▶ **Exercise directions**: In the records that follow, locate every line with "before" and extract it.

▶ **Extracted records**:
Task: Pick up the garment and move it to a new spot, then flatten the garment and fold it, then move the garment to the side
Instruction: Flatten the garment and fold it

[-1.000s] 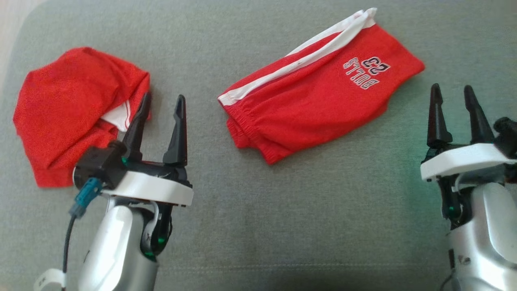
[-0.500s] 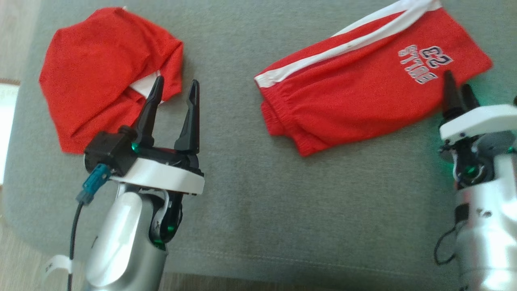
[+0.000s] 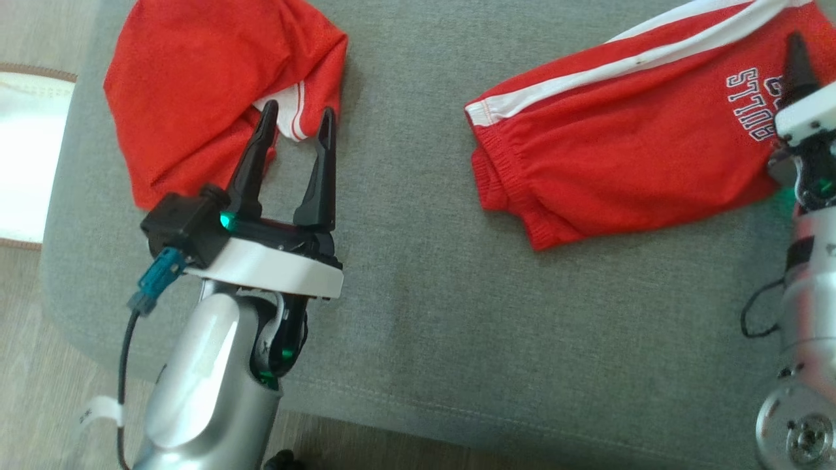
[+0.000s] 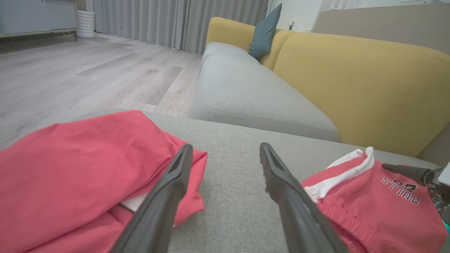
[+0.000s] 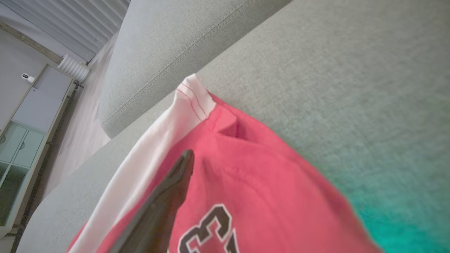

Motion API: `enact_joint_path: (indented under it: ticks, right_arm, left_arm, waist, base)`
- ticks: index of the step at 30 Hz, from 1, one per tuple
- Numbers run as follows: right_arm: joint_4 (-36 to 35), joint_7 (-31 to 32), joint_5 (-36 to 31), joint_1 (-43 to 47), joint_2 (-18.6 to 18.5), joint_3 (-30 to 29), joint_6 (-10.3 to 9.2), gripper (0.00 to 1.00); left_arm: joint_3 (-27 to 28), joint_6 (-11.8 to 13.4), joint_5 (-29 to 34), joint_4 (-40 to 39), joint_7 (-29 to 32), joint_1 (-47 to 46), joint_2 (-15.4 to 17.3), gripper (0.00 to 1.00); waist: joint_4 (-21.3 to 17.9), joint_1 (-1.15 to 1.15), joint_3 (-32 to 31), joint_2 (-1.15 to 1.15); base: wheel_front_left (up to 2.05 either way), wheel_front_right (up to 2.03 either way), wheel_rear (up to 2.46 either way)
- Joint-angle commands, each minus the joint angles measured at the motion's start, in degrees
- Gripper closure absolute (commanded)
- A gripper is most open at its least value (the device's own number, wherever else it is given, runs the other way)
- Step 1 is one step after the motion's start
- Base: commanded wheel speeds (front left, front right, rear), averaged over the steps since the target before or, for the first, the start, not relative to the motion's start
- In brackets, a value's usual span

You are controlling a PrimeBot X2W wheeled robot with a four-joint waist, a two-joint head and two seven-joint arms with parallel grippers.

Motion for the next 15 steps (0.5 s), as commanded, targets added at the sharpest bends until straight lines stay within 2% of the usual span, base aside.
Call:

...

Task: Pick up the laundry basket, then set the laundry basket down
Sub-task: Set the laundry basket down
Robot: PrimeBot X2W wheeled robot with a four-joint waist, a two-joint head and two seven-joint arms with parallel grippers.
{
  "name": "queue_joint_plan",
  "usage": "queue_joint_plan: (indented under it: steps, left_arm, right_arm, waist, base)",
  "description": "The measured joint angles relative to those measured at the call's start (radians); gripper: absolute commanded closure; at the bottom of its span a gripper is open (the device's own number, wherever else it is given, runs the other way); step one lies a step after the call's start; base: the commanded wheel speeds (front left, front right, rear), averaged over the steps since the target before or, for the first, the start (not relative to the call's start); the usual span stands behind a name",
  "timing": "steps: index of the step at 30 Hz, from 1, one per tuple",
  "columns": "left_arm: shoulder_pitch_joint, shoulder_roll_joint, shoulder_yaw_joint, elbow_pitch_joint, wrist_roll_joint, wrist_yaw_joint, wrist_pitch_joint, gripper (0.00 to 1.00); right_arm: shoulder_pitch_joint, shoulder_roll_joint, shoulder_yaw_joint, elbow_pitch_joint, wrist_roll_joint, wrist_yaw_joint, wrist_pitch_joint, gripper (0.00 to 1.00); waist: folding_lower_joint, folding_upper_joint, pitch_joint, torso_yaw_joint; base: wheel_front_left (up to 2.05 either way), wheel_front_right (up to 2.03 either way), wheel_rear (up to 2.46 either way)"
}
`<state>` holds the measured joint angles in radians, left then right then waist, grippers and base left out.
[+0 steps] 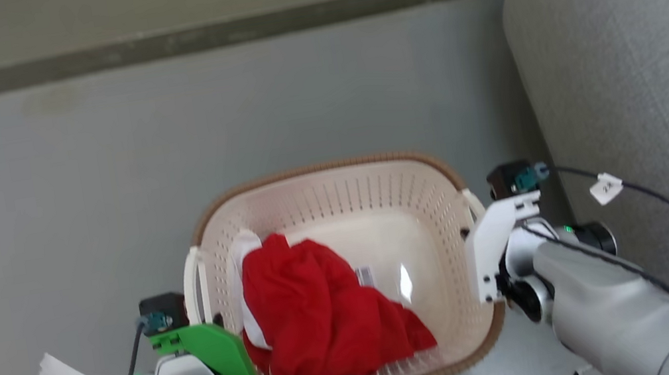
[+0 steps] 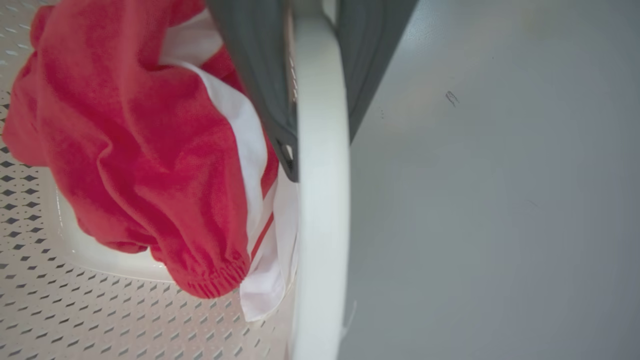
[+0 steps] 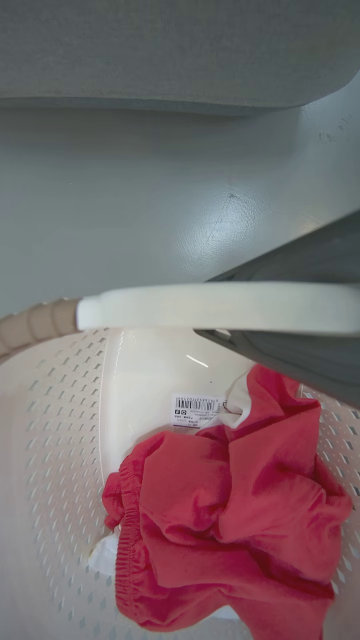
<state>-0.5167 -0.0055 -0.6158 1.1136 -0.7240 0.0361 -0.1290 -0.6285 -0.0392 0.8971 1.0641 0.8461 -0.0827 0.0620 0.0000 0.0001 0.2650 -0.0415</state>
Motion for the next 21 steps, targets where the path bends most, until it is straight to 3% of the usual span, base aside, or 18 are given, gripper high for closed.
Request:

▶ **Exercise result**:
- Base: commanded wheel speeds (front left, front right, rear), averaged over the steps since the target before or, for the first, the start, not relative to the motion's start
  "description": "The measured joint angles relative to those measured at the call's start (radians); gripper: absolute commanded closure; at the bottom of its span a gripper is open (the device's own number, wherever else it is given, runs the other way); step one lies a step after the call's start; base: the commanded wheel speeds (front left, front right, rear), averaged over the steps since the target before or, for the first, the start (not relative to the call's start); the usual span stands behind a name",

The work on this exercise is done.